Accelerator Support#

Accelerators like GPUs are critical for many machine learning apps. Ray Core natively supports many accelerators as pre-defined resource types and allows tasks and actors to specify their accelerator resource requirements.

The accelerators natively supported by Ray Core are:

Accelerator

Ray Resource Name

Support Level

Nvidia GPU

GPU

Fully tested, supported by the Ray team

AMD GPU

GPU

Experimental, supported by the community

Intel GPU

GPU

Experimental, supported by the community

AWS Neuron Core

neuron_cores

Experimental, supported by the community

Google TPU

TPU

Experimental, supported by the community

Intel Gaudi

HPU

Experimental, supported by the community

Huawei Ascend

NPU

Experimental, supported by the community

Starting Ray nodes with accelerators#

By default, Ray sets the quantity of accelerator resources of a node to the physical quantities of accelerators auto detected by Ray. If you need to, you can override this.

Tip

You can set the CUDA_VISIBLE_DEVICES environment variable before starting a Ray node to limit the Nvidia GPUs that are visible to Ray. For example, CUDA_VISIBLE_DEVICES=1,3 ray start --head --num-gpus=2 lets Ray only see devices 1 and 3.

Tip

You can set the ROCR_VISIBLE_DEVICES environment variable before starting a Ray node to limit the AMD GPUs that are visible to Ray. For example, ROCR_VISIBLE_DEVICES=1,3 ray start --head --num-gpus=2 lets Ray only see devices 1 and 3.

Tip

You can set the ONEAPI_DEVICE_SELECTOR environment variable before starting a Ray node to limit the Intel GPUs that are visible to Ray. For example, ONEAPI_DEVICE_SELECTOR=1,3 ray start --head --num-gpus=2 lets Ray only see devices 1 and 3.

Tip

You can set the NEURON_RT_VISIBLE_CORES environment variable before starting a Ray node to limit the AWS Neuro Cores that are visible to Ray. For example, NEURON_RT_VISIBLE_CORES=1,3 ray start --head --resources='{"neuron_cores": 2}' lets Ray only see devices 1 and 3.
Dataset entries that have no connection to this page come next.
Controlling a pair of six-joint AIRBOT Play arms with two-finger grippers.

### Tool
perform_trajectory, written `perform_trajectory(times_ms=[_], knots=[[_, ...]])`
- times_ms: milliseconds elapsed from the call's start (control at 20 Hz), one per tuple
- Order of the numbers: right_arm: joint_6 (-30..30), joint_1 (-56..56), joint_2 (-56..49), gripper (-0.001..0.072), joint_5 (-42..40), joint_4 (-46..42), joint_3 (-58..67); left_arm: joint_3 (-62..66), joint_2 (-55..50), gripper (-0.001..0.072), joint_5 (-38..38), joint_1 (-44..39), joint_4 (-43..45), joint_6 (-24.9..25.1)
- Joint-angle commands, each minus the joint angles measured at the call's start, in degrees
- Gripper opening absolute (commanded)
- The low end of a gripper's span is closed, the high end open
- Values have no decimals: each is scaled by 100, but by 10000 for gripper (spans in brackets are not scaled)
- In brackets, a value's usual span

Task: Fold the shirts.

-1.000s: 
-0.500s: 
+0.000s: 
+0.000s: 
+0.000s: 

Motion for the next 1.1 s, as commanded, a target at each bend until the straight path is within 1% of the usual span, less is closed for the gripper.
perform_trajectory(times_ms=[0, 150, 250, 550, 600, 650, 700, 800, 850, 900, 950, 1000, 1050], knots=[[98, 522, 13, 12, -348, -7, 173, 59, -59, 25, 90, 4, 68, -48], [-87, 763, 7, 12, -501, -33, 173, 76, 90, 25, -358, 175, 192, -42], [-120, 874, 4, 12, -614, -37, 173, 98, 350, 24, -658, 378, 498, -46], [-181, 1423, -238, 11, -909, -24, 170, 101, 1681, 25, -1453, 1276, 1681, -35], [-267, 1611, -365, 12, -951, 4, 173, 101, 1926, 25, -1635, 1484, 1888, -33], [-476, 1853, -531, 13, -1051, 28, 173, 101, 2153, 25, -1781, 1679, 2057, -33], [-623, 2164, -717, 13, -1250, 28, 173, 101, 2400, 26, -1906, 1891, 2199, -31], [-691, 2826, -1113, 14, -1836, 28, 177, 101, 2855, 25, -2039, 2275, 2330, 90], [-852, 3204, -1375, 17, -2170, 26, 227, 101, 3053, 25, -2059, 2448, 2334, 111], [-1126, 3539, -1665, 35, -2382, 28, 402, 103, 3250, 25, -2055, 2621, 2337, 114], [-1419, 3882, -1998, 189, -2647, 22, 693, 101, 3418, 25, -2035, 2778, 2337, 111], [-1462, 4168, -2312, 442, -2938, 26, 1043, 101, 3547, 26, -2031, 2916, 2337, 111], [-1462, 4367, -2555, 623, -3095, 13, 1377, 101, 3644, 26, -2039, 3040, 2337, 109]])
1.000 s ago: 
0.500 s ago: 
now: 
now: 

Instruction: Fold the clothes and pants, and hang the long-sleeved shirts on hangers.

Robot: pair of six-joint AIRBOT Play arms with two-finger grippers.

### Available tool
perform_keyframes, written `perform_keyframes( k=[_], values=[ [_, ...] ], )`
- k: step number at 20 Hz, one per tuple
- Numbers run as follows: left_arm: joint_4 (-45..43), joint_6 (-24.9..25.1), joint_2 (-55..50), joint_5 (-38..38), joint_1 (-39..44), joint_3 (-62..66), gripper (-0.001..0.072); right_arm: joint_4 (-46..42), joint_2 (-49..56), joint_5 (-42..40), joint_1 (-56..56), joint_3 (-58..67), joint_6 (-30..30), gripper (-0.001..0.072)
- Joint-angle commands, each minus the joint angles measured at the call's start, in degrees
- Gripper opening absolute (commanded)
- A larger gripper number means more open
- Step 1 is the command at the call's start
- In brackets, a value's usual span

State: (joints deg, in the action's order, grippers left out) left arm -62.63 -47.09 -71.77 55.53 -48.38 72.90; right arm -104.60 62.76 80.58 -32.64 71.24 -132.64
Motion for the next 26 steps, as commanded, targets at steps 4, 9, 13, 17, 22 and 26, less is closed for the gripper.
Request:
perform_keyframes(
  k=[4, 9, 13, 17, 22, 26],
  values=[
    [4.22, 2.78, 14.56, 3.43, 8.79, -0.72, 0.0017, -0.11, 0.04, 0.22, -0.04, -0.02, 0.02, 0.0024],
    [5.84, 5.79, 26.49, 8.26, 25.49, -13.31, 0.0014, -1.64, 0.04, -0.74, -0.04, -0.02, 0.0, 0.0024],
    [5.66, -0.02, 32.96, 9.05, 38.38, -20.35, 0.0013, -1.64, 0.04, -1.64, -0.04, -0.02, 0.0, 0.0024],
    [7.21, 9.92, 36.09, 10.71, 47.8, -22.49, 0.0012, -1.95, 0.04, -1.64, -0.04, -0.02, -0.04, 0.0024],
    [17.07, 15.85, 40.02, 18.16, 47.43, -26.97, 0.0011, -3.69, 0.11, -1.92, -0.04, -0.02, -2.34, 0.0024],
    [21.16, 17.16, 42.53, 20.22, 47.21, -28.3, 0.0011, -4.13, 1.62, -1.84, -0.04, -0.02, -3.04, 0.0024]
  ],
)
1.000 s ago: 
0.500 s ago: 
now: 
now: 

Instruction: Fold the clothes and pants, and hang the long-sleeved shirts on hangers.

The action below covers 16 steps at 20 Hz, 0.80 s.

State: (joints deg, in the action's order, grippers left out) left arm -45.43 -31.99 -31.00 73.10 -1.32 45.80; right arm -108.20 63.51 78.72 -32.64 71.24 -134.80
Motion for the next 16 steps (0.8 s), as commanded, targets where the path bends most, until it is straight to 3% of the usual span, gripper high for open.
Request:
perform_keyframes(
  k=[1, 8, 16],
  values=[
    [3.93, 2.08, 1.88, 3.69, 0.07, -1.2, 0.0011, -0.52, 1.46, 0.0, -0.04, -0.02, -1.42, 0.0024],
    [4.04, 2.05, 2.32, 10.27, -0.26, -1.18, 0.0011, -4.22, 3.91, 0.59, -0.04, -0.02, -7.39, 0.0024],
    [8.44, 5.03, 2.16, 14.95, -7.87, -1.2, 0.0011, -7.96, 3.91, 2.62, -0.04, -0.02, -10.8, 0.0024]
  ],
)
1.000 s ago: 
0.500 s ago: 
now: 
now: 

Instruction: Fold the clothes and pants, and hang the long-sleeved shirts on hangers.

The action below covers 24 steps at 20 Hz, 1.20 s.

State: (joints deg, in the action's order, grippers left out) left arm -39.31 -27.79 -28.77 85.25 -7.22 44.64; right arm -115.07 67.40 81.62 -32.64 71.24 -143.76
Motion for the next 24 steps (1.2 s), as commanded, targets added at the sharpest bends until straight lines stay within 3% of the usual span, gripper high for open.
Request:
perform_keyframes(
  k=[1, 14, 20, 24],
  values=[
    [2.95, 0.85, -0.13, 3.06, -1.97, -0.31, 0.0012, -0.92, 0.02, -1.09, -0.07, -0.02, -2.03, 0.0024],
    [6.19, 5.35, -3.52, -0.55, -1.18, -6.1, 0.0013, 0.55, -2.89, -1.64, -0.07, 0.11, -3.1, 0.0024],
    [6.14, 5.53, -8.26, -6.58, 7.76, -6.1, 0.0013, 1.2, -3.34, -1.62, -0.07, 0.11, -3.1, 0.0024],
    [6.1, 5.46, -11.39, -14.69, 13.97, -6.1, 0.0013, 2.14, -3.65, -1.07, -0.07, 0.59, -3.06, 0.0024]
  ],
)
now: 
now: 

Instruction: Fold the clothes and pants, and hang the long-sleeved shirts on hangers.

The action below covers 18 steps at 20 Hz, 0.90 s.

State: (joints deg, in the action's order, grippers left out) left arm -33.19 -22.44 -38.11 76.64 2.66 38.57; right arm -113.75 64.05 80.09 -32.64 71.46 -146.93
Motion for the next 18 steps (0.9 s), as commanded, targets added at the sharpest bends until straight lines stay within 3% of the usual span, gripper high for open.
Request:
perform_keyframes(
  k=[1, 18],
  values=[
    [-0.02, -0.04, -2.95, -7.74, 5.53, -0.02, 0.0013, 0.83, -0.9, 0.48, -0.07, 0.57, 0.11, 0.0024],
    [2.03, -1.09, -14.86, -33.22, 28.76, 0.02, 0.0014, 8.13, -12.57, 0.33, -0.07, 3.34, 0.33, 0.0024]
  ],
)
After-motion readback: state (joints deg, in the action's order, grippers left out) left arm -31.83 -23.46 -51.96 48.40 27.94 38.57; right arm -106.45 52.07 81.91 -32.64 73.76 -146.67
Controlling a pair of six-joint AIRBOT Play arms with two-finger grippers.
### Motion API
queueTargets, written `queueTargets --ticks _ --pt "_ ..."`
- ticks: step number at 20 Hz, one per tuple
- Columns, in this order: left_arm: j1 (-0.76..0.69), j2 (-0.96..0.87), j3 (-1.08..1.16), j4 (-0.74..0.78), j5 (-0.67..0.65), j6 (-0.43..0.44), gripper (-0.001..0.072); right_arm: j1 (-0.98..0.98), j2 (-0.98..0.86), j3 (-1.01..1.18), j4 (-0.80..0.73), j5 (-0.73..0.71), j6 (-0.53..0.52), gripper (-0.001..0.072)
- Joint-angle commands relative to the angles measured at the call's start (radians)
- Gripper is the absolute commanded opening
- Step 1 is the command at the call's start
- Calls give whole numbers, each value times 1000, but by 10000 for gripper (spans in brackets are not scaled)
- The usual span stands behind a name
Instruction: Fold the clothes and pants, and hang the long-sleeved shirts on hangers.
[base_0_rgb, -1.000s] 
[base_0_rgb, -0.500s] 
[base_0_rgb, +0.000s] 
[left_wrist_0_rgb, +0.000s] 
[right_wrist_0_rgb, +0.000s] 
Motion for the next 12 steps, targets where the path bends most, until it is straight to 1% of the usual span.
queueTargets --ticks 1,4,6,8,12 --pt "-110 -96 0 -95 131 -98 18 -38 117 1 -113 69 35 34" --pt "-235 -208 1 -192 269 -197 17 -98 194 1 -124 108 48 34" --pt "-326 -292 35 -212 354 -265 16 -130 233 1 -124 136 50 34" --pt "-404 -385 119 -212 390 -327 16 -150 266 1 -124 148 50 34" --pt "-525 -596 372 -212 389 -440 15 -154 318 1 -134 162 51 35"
See the Amazon documentation<https://awslabs.github.io/data-on-eks/docs/category/inference-on-eks> for more examples of Ray on Neuron with EKS as an orchestration substrate.

Tip

You can set the TPU_VISIBLE_CHIPS environment variable before starting a Ray node to limit the Google TPUs that are visible to Ray. For example, TPU_VISIBLE_CHIPS=1,3 ray start --head --resources='{"TPU": 2}' lets Ray only see devices 1 and 3.

Tip

You can set the HABANA_VISIBLE_MODULES environment variable before starting a Ray node to limit the Intel Gaudi HPUs that are visible to Ray. For example, HABANA_VISIBLE_MODULES=1,3 ray start --head --resources='{"HPU": 2}' lets Ray only see devices 1 and 3.

Tip

You can set the ASCEND_RT_VISIBLE_DEVICES environment variable before starting a Ray node to limit the Huawei Ascend NPUs that are visible to Ray. For example, ASCEND_RT_VISIBLE_DEVICES=1,3 ray start --head --resources='{"NPU": 2}' lets Ray only see devices 1 and 3.

Note

There’s nothing preventing you from specifying a larger number of accelerator resources (e.g., num_gpus) than the true number of accelerators on the machine given Ray resources are logical. In this case, Ray acts as if the machine has the number of accelerators you specified for the purposes of scheduling tasks and actors that require accelerators. Trouble only occurs if those tasks and actors attempt to actually use accelerators that don’t exist.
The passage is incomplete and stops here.